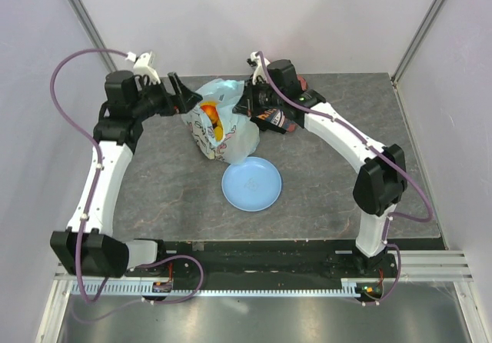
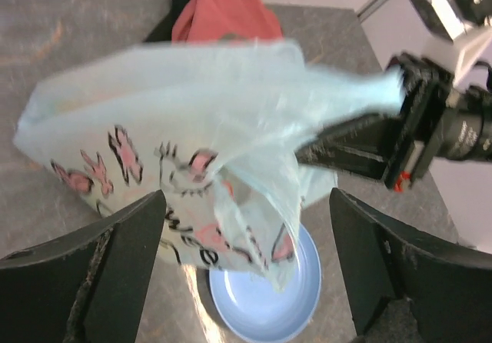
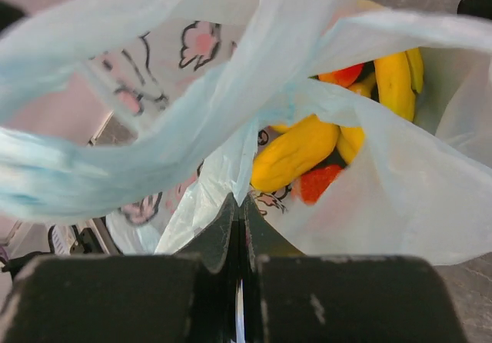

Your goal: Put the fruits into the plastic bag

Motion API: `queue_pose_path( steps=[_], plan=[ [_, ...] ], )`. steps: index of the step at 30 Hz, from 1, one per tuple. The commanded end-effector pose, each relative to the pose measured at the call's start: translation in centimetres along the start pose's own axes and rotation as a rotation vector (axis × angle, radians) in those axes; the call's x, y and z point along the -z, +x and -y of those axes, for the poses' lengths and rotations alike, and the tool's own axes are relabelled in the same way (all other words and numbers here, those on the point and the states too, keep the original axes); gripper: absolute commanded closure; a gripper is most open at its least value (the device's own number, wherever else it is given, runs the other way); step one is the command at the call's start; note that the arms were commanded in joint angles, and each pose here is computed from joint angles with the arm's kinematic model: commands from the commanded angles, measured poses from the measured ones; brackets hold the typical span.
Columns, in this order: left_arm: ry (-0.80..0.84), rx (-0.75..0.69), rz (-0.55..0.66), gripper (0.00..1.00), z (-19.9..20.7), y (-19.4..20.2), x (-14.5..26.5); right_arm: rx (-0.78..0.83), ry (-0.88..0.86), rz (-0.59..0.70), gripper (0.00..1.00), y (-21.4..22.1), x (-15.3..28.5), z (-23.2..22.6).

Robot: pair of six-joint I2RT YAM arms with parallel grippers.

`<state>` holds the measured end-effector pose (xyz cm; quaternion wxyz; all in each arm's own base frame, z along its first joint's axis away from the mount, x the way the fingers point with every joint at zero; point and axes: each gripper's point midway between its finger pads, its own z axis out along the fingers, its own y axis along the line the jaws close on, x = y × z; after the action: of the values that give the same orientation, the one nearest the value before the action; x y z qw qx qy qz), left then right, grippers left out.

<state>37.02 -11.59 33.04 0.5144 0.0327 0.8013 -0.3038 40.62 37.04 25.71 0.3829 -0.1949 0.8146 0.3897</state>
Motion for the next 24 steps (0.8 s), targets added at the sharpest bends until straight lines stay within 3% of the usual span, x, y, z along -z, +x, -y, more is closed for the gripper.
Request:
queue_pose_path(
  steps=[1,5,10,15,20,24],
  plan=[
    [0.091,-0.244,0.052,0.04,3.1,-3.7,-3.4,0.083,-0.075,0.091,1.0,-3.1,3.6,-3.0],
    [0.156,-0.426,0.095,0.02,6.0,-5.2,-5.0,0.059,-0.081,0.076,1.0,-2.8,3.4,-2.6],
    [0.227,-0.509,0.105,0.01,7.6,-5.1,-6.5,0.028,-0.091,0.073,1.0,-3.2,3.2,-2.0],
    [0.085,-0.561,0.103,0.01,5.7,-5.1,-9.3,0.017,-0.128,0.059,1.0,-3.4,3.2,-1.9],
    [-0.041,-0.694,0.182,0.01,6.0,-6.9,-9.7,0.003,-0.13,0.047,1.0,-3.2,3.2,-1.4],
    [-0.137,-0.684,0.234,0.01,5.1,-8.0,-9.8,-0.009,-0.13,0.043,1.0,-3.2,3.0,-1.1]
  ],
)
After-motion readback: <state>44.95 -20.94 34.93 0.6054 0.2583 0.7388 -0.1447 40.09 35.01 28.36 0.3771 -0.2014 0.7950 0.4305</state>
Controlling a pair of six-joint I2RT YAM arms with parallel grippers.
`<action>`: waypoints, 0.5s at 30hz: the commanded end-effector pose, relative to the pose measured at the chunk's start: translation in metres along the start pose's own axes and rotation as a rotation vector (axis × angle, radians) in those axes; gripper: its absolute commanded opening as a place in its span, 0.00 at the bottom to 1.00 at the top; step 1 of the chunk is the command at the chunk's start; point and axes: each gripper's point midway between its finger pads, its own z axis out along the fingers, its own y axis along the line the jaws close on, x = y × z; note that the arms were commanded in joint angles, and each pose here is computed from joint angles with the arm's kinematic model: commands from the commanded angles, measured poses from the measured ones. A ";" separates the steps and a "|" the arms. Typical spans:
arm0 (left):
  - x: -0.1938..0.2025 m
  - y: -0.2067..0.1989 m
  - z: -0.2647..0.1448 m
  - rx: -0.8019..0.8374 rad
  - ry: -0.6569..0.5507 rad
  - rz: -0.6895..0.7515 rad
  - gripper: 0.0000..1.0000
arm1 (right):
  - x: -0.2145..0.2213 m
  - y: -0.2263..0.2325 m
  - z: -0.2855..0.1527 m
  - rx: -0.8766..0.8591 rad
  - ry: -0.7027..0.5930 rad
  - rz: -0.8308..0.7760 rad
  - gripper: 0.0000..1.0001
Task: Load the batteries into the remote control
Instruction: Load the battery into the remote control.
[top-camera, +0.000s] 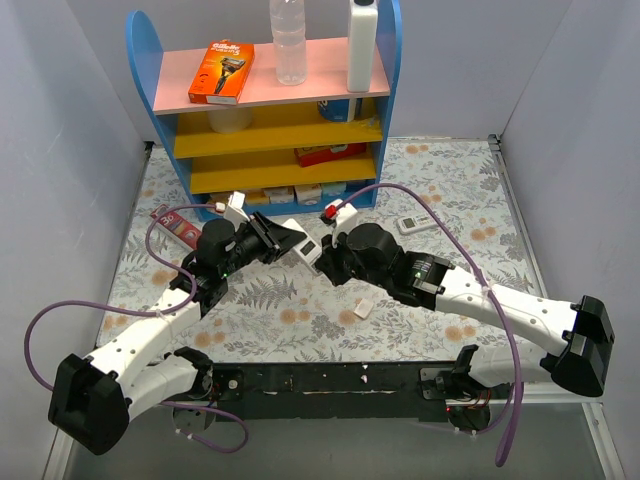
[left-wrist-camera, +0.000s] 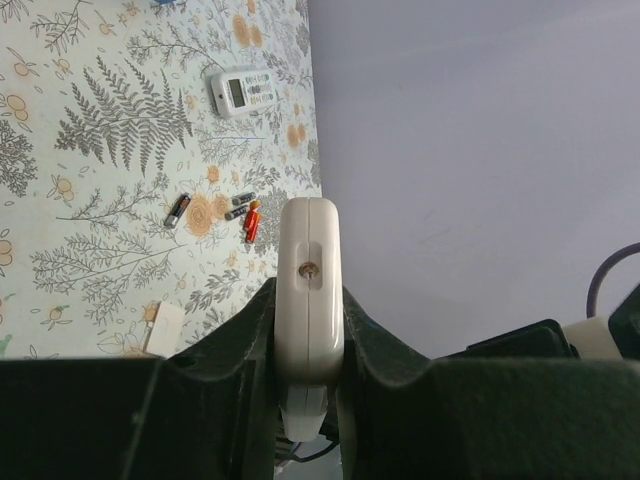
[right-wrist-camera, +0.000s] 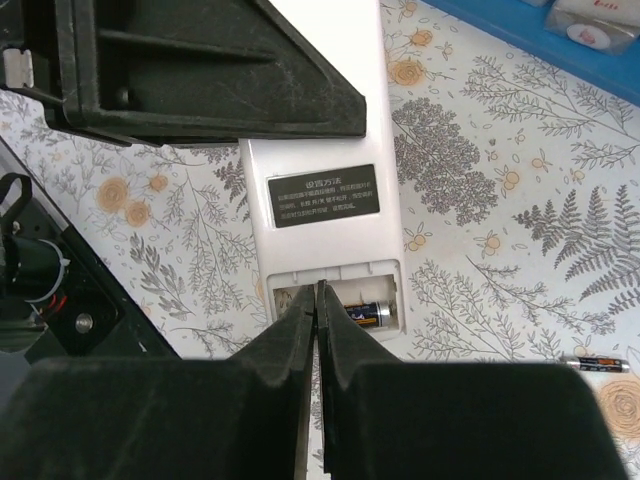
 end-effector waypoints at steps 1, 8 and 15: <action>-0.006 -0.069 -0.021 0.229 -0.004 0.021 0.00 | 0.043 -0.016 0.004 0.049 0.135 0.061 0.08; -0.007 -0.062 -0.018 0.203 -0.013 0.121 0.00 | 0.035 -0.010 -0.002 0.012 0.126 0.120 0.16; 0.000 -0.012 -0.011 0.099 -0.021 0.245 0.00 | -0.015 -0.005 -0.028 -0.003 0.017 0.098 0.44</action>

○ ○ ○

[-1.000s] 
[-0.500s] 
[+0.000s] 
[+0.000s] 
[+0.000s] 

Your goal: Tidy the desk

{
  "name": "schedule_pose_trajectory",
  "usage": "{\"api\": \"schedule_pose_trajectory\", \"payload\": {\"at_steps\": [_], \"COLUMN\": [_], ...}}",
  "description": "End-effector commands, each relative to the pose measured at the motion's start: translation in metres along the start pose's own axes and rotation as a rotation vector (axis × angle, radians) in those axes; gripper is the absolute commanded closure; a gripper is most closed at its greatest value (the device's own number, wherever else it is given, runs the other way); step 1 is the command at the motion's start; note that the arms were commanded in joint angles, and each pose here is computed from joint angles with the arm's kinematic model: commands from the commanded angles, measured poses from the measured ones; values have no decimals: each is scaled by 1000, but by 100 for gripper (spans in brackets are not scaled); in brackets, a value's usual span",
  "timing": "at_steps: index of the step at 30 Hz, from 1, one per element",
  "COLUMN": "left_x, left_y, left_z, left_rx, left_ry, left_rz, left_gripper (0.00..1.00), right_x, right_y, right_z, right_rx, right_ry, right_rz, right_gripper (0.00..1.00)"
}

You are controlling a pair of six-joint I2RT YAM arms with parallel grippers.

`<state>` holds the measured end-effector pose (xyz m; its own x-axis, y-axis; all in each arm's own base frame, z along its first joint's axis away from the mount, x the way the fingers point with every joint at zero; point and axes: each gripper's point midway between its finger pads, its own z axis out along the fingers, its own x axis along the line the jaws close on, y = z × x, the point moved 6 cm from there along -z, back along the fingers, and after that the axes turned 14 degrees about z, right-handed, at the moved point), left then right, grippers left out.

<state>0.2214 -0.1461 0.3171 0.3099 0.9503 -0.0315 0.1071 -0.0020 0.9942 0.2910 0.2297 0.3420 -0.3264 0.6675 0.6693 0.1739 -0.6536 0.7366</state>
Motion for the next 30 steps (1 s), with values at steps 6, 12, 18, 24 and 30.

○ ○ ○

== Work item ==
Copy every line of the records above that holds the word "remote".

== Solution to the exercise ==
Task: Load the batteries into the remote control
Instruction: Load the battery into the remote control.

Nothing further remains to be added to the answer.